Just like that, stocks reversed course and markets around the world shed a percent or two in value. And don't look now, but it appears that the S&P 500 has now embarked on the 11th change of direction so far in 2015 - and the 13th since December 1st. The word you're looking for here is, choppy.
Where To From Here?
So, with traders once again fretting about anything and everything, the question of the day would appear to be: Where do we go from here?
While I do not believe in trying to predict what Ms. Market (or perhaps more accurately, the algos at the likes of Goldman Sachs, Citadel, and Virtu) is/are going to do next, I have on multiple occasions detailed the eerie accuracy of what we call the "cycle composite." So, we thought it would be a good idea to check in with the historical cycles for some guidance.
What Do The Cycles Say?
To refresh your memory, the "cycle composite" mashes together three historical cycles (the 1-year seasonal cycle, the 4-year Presidential cycle, and the 10-year Decennial cycle) to create a single composite forecast. And as long-time readers know, it is simply amazing how often this forecast is dead on.

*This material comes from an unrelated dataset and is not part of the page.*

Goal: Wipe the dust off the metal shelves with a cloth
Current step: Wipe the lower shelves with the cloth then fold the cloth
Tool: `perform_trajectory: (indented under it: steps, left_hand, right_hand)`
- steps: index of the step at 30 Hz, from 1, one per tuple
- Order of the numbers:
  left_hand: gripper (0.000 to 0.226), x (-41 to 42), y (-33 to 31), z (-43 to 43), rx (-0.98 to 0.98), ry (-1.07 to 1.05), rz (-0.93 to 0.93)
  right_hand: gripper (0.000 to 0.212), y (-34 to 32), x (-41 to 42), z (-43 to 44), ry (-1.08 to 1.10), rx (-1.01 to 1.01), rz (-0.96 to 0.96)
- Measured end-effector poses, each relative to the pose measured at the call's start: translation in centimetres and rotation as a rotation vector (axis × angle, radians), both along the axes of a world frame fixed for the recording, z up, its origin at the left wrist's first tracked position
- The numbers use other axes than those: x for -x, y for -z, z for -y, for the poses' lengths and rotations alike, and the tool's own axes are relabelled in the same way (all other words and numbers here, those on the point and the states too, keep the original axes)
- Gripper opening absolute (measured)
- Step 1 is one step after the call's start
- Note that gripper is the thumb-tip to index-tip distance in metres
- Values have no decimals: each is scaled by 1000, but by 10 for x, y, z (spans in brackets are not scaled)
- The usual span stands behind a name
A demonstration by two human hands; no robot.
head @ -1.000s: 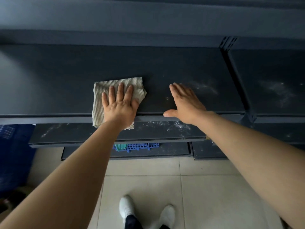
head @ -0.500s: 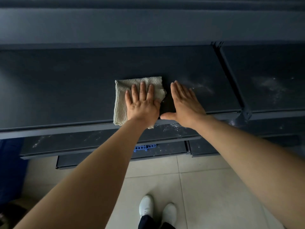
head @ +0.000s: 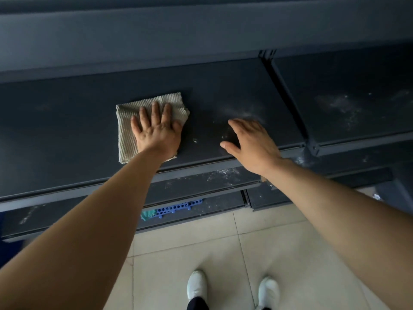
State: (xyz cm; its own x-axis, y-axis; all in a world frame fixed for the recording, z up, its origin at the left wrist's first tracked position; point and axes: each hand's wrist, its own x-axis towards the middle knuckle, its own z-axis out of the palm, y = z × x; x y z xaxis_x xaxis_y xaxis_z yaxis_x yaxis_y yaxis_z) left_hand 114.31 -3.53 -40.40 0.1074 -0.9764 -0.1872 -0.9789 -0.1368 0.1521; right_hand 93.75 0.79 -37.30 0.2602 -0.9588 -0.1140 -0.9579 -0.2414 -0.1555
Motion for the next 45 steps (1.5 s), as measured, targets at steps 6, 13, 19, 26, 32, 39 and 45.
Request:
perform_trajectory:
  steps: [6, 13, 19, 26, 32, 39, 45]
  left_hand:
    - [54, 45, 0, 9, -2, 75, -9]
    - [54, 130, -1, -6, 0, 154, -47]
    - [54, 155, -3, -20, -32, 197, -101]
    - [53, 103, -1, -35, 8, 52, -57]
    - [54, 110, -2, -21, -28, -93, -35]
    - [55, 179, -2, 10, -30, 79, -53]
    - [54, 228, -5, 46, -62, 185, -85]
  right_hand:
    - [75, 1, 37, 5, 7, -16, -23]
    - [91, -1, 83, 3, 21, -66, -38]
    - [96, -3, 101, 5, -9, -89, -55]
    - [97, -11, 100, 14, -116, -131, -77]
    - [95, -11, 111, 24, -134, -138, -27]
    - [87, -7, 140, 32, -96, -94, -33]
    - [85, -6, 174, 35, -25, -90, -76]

Exhibit A is the chart below. The red dashed line represents the cycle composite's forecast going back to 2010 and the blue line represents the actual S&P 500.
What should immediately jump out at you is the fact that the composite has been pretty much spot on the vast majority of the time (it isn't always right, mind you!) - for more than 5 years now!
Take a look at the area I circled on this chart and note that the current market sits at almost the exact spot the cycle projection suggested it would. I would call that "scary good."
The Cycle Says 2015 Should Be Quite Strong!
The second big takeaway from the chart is what the forecast for the remainder of 2015 looks like. Can you say, "straight up?" (Well, with the exception of the usual pause during the summer doldrums, that is.)
So, since the cycle projections have been spot on for years now, investors can rest assured that once the current bout of algo-induced hysteria dies down, stocks could easily return to their natural course, right?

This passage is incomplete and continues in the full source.